» INSTRUCTIONS FOR THE TASK
Select from the data all lines with the word "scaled".

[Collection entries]
※
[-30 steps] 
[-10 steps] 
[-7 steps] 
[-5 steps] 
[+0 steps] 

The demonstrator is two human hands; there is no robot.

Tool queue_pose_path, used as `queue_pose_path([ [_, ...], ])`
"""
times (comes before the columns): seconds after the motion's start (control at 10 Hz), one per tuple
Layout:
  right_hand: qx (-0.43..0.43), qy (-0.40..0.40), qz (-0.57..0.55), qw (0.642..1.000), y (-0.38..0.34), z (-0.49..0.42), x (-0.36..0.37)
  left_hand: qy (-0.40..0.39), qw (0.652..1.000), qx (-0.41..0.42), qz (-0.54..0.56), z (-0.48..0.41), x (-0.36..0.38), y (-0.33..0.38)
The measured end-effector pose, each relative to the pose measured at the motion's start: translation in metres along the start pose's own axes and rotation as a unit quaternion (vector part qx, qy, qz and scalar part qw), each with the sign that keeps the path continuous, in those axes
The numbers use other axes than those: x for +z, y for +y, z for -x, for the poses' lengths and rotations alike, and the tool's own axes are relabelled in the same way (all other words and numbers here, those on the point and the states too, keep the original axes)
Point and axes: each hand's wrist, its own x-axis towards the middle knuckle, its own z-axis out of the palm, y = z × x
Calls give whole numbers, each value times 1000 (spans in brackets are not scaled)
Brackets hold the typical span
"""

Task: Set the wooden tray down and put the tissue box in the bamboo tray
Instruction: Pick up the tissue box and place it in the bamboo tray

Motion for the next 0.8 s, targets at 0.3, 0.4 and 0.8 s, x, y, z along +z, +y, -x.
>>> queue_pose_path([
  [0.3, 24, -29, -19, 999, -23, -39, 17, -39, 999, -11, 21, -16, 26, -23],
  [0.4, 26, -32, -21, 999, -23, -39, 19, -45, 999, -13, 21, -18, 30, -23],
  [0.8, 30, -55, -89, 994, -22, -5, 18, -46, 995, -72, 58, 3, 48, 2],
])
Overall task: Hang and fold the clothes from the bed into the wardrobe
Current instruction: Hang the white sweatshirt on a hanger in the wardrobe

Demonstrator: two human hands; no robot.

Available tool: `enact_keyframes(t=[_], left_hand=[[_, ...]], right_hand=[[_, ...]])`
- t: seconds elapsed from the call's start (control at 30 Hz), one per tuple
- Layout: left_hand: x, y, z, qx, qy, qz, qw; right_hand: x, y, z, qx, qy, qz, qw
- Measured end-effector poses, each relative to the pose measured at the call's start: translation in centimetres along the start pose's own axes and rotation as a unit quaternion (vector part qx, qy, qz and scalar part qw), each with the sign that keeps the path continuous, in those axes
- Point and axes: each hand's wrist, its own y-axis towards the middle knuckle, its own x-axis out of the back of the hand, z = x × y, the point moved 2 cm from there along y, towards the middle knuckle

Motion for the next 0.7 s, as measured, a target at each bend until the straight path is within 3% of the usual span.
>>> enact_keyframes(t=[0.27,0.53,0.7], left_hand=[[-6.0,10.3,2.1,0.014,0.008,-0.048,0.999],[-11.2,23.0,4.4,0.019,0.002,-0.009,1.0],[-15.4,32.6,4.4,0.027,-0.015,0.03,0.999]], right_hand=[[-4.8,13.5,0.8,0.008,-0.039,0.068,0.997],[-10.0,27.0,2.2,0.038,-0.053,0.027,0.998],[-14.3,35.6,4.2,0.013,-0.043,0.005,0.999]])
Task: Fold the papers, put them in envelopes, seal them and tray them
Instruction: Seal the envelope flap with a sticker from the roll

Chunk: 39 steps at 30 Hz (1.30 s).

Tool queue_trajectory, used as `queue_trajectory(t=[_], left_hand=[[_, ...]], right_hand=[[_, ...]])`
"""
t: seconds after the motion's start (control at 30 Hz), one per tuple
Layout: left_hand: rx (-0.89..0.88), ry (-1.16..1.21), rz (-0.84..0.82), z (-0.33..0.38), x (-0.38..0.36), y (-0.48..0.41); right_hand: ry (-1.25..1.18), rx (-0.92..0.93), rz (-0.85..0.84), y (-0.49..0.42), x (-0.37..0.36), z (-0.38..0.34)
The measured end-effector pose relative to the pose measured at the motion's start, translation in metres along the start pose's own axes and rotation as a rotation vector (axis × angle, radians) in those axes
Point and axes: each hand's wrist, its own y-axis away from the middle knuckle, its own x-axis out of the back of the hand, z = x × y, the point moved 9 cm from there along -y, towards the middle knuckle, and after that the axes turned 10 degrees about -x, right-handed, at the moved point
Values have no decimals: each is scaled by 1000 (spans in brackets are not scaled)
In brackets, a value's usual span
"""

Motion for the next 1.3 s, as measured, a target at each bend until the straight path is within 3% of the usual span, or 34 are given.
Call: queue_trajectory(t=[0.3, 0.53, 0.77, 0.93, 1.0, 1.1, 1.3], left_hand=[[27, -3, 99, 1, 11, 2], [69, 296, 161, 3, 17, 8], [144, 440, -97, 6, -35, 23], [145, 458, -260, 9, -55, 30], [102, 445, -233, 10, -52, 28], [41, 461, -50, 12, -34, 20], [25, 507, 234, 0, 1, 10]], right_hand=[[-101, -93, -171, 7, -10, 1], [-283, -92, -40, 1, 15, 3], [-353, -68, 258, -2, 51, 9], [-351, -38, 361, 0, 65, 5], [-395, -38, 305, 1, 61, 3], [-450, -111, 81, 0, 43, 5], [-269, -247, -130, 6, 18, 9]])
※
» EXERCISE RESULT
Calls give whole numbers, each value times 1000 (spans in brackets are not scaled)
Values have no decimals: each is scaled by 1000 (spans in brackets are not scaled)

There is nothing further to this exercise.